Task objective => Search the material below for "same" and copy every line where it occurs.

Content starts

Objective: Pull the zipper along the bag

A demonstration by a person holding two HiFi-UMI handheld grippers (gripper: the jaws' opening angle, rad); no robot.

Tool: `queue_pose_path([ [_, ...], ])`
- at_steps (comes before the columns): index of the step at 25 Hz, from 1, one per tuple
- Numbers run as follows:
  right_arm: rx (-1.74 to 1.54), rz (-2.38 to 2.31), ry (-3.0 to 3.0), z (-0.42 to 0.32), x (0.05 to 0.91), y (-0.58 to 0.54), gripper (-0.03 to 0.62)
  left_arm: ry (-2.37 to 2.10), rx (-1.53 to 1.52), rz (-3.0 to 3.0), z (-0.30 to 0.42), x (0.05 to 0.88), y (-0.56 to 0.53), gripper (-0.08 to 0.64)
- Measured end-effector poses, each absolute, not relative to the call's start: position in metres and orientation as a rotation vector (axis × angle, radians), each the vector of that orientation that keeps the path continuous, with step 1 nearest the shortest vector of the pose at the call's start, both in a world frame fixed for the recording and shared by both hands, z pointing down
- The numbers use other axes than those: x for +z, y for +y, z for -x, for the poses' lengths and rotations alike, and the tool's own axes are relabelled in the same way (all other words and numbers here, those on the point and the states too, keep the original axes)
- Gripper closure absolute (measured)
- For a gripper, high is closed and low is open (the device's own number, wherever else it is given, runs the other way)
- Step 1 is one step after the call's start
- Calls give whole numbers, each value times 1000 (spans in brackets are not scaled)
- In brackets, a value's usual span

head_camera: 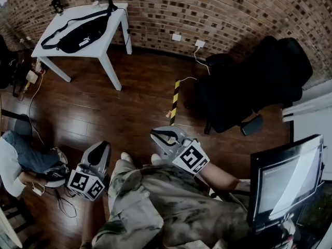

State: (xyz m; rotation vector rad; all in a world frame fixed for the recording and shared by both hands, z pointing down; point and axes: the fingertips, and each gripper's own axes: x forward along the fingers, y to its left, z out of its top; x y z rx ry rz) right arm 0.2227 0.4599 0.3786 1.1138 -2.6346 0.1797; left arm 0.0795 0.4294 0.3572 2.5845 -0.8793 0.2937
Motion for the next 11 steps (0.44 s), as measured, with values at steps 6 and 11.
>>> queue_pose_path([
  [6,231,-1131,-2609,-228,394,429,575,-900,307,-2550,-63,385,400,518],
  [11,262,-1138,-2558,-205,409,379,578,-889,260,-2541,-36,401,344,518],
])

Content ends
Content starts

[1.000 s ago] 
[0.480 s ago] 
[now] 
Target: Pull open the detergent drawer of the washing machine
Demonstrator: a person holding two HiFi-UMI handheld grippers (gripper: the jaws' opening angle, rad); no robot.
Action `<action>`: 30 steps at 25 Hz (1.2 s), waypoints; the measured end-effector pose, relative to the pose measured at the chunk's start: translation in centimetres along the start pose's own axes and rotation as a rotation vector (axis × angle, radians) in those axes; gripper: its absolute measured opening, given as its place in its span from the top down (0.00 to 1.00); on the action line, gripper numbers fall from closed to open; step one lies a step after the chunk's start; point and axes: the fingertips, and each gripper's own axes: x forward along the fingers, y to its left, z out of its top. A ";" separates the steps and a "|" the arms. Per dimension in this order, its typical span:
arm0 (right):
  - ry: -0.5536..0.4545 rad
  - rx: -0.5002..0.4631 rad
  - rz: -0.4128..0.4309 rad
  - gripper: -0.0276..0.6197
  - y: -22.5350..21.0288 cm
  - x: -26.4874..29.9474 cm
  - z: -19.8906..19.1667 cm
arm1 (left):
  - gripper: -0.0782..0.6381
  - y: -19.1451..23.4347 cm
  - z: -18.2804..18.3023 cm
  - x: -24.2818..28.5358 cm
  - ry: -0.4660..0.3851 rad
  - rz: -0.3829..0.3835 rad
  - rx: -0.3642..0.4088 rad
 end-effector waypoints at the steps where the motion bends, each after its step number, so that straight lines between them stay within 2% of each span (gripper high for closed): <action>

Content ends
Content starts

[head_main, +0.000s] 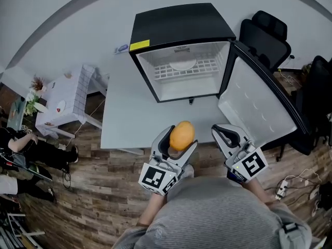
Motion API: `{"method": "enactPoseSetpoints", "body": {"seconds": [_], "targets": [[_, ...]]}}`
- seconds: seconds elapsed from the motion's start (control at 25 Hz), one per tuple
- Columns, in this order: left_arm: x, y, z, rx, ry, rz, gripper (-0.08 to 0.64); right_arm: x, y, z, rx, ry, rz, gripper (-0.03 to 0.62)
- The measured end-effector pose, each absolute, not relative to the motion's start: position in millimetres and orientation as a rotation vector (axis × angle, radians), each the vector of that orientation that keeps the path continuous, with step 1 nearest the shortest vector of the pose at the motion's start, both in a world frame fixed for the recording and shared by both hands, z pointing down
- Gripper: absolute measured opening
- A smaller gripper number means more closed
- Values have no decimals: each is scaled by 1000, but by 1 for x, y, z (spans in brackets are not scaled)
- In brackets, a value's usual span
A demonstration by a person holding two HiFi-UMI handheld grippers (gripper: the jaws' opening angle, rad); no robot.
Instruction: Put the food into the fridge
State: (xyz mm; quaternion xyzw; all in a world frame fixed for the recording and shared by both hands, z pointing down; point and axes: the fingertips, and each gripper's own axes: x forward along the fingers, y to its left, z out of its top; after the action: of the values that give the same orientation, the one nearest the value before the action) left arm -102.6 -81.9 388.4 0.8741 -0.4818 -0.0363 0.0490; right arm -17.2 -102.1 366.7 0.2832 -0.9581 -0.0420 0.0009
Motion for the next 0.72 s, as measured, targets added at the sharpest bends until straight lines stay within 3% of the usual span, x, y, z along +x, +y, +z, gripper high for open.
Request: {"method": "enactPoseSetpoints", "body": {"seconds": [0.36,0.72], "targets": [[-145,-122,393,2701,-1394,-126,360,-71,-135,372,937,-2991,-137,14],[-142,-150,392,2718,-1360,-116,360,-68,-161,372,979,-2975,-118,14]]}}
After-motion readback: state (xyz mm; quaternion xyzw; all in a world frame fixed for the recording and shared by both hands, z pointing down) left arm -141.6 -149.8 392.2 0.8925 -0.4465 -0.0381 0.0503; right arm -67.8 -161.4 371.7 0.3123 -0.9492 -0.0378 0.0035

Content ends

Answer =>
- The numbers use other axes than those: x for +z, y for +y, z for -x, for the poses' lengths and rotations alike, and the tool's own axes are relabelled in the same way (all other words and numbers here, those on the point and the states too, keep the original axes)
State: (xyz mm; quaternion xyzw; all in a world frame fixed for the recording and shared by both hands, z pointing down; point and axes: the fingertips, and each gripper's own axes: x forward along the fingers, y to its left, z out of its top; after the action: of the values that give the same orientation, the one nearest the value before the action) left arm -102.6 -81.9 388.4 0.8741 -0.4818 -0.0363 0.0490; right arm -17.2 -102.1 366.7 0.2832 -0.9581 -0.0420 0.0009

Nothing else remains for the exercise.